Ad accogliere il mio appello sono state due mamme che hanno due giovani figli in carcere. Entrambe mi hanno raccontato che all’inizio c’era poca trasparenza in merito alle misure prese dentro il carcere e sopratutto i famigliari non sono stati coinvolti in questa fase critica. “Nella cella dove viveva mio figlio, 3 settimane fa un detenuto si è sentito male, quindi immediatamente la cella è stata blindata ma senza fare il tampone a nessuno. Pochi giorni dopo a un detenuto è stato fatto il test e risultava positivo. Questo ragazzo è stato scarcerato e pochi giorni dopo ha iniziato a sentirsi meglio. Tuttavia in quel periodo la loro cella non era stata disinfettata, i detenuti non sono stati spostati in un’altra cella e non è stato fatto loro il test“. La cella in cui si trova suo figlio è angusta quindi è difficile mantenere le distanze oppure arearla adeguatamente. La mamma preoccupata per la salute di suo figlio ha avanzato una richiesta di scarcerazione ma le è stata rigettata perché “non aveva abbastanza sintomi“. In questi giorni al figlio è stato, alla fine, eseguito il tampone al quale è risultato positivo e la famiglia aspetta la scarcerazione, dato che forse la richiesta è stata accolta. Questa signora mi comunica che le mamme hanno dovuto raccogliere denaro per l’acquisto di mascherine e guanti perché questi non venivano forniti ai detenuti.

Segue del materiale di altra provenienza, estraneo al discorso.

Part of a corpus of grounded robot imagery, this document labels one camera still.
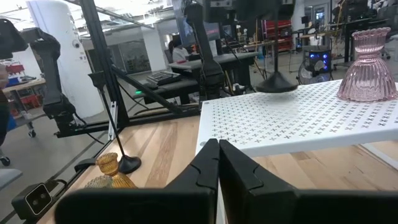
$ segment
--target gray floor
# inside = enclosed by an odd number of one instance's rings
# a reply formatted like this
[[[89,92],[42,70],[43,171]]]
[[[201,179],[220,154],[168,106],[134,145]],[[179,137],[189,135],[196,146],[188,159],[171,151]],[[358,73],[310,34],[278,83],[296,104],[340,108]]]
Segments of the gray floor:
[[[272,66],[267,62],[267,70],[272,71]],[[280,54],[279,70],[291,81],[296,83],[297,71],[302,62],[301,54],[292,54],[290,58],[289,53]],[[264,66],[262,60],[258,61],[260,66]],[[392,59],[388,64],[393,73],[398,73],[398,63]],[[256,86],[262,81],[259,72],[251,68],[251,82]],[[335,79],[342,79],[346,68],[339,68],[333,72]],[[134,94],[135,89],[121,82],[131,94]],[[134,106],[132,102],[124,93],[126,107],[131,109],[129,114],[133,115],[135,112],[142,110],[139,105]],[[105,112],[98,114],[92,118],[87,119],[88,122],[107,120]],[[72,162],[57,178],[69,180],[74,174],[73,166],[80,160],[92,157],[97,153],[102,145],[94,143],[87,135],[74,136],[69,138],[58,139],[53,134],[57,131],[55,121],[48,118],[40,118],[34,121],[34,127],[37,133],[36,138],[30,138],[27,135],[27,128],[25,126],[19,127],[8,133],[2,149],[6,156],[11,160],[10,168],[16,168],[23,171],[23,176],[0,191],[0,220],[7,214],[12,212],[11,200],[28,185],[45,182],[48,178],[59,172],[65,165]],[[106,135],[103,133],[94,133],[95,137],[101,135],[100,140],[106,142]],[[17,216],[14,216],[9,223],[22,223]]]

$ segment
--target person
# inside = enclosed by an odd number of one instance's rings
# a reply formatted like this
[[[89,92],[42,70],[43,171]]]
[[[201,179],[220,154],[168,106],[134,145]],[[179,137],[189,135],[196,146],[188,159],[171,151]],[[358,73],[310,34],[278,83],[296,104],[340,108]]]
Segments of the person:
[[[8,120],[10,118],[10,113],[8,110],[8,100],[5,94],[2,92],[2,89],[6,87],[8,84],[8,72],[6,70],[5,65],[0,64],[0,147],[3,144],[4,140],[6,139],[7,135],[7,127],[8,127]],[[8,160],[3,154],[2,150],[0,149],[0,159]]]
[[[173,50],[172,50],[173,62],[180,62],[186,60],[186,57],[189,56],[189,53],[185,48],[182,47],[181,38],[178,37],[172,42],[173,42]]]

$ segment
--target ceiling
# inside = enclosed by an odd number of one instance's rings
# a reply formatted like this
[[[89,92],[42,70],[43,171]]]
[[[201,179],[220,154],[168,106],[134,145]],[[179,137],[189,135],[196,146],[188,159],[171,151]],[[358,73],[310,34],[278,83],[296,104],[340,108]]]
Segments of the ceiling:
[[[81,35],[87,35],[86,21],[83,18],[81,7],[66,1],[62,2],[68,4],[72,17],[75,20],[76,28],[79,29]],[[95,0],[95,4],[97,7],[144,24],[153,24],[174,17],[172,0]],[[104,31],[133,25],[131,22],[109,17],[102,13],[98,13],[98,15]],[[25,0],[2,2],[0,18],[9,19],[18,30],[35,27]]]

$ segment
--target amber glass vase
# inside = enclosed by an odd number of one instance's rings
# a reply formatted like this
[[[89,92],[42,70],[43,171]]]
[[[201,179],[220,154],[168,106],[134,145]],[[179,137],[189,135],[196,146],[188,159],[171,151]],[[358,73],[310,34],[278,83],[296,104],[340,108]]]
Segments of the amber glass vase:
[[[386,43],[390,28],[378,28],[353,33],[358,59],[350,66],[337,96],[342,100],[384,101],[397,98],[394,77],[380,50]]]
[[[128,176],[119,172],[118,154],[112,152],[99,156],[95,164],[102,173],[112,177],[112,188],[137,188]]]

La seconda mamma che ho intervistato invece inizia la nostra telefonata dicendo che è stanca e sconvolta. Suo figlio dopo i primi sintomi evidenti è stato spostato nel Padiglione D del carcere e sistemato in una cella da solo con scarse condizioni igieniche, avendo a disposizione la stessa mascherina per 14 giorni. La signora ha scoperto una settimana fa che suo figlio era positivo al coronavirus e sarebbe stato scarcerato. Tuttavia essendo impossibilitata ad avere un domicilio idoneo, in pochi giorni ha dovuto trovare un’abitazione adatta che purtroppo è molto piccola e ha dovuto sistemare tutto da sola. La mamma sottolinea che la richiesta di detenzione domiciliare sia stata avanzata direttamente dal carcere che una volta avuto il provvedimento dal magistrato di sorveglianza le ha chiesto di andare a prendere suo figlio, direttamente in carcere mettendo in questo modo a repentaglio la salute dei familiari del detenuto. “Solo a fronte della mia protesta il carcere ha predisposto un accompagnamento di mio figlio presso il luogo di detenzione domiciliare con una autoambulanza della protezione civile“.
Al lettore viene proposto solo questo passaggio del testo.